Please tally the lines of the records that contain "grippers" and send back only the total.
══ RECORD EXTRACTS
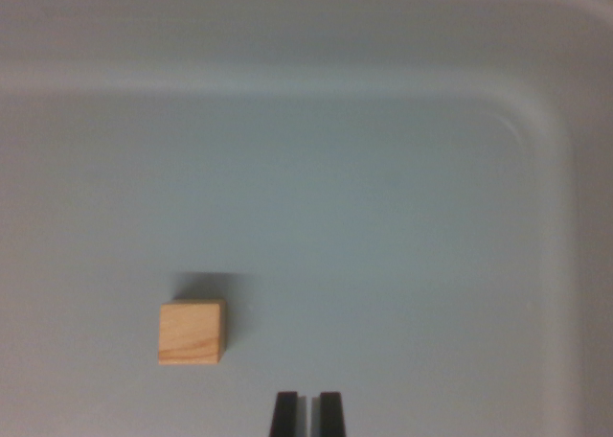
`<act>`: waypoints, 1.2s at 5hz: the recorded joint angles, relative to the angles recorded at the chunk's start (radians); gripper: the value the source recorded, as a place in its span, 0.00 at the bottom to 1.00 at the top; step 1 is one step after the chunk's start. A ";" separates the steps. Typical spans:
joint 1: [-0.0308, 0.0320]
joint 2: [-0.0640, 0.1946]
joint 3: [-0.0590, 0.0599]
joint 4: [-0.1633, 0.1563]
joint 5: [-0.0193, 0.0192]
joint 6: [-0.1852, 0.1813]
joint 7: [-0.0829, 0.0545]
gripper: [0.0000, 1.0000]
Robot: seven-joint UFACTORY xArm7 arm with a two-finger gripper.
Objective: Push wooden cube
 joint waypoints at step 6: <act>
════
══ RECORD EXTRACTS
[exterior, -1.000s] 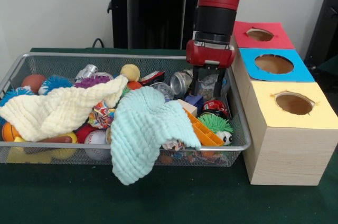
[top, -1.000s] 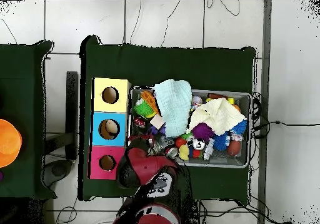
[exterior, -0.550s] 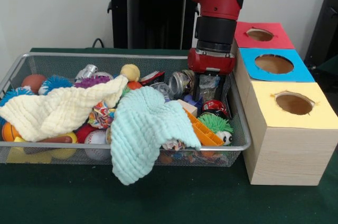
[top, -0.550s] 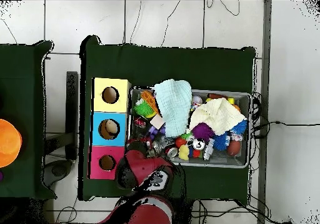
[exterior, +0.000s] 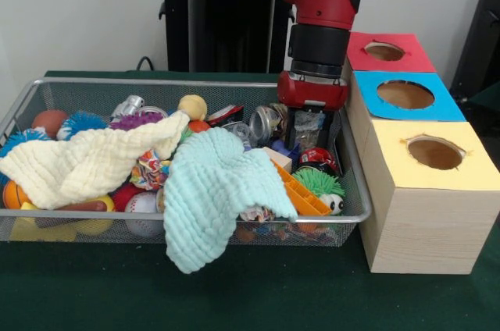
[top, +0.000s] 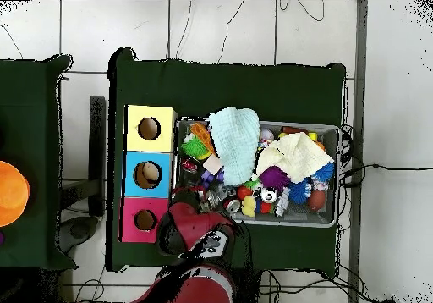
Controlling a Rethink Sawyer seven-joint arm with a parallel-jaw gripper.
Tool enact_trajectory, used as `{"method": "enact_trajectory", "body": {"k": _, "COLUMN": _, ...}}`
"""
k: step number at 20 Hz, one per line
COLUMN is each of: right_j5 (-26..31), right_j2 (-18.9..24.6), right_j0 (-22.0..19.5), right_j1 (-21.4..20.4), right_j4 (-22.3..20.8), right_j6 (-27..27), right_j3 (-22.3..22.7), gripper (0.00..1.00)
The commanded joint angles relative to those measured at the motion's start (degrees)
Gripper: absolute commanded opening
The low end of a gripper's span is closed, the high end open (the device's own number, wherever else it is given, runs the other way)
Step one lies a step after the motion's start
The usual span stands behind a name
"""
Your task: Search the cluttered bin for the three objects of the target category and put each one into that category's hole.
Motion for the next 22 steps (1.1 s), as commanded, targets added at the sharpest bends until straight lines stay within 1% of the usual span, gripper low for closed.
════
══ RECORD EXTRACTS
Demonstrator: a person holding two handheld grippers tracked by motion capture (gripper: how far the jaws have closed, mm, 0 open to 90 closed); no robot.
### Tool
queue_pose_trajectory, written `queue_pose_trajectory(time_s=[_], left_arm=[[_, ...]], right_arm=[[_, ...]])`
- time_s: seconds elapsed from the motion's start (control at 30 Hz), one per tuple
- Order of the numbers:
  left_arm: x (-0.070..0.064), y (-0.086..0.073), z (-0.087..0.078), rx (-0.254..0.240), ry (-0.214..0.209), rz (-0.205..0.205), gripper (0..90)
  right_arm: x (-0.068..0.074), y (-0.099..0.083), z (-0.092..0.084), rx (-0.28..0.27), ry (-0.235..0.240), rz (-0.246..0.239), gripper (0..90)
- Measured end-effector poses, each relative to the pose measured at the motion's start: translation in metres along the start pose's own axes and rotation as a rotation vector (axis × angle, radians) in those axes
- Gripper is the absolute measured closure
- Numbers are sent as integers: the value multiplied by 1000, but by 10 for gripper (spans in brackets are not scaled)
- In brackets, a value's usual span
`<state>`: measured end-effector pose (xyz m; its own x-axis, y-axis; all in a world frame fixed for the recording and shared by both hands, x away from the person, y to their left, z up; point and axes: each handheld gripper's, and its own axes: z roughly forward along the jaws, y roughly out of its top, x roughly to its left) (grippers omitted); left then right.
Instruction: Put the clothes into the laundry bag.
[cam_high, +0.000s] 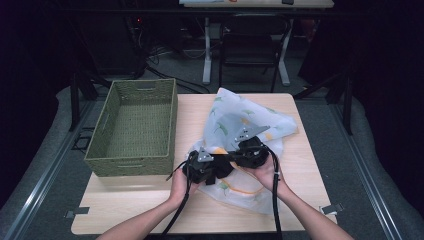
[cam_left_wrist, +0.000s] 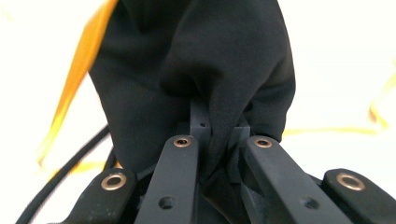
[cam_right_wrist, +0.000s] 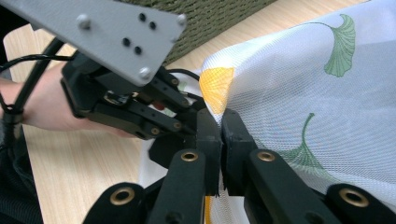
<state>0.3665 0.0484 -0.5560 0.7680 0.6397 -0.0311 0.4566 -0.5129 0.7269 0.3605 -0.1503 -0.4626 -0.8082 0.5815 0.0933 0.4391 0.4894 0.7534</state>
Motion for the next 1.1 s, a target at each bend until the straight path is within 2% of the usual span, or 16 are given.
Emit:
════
**FINISHED TASK**
2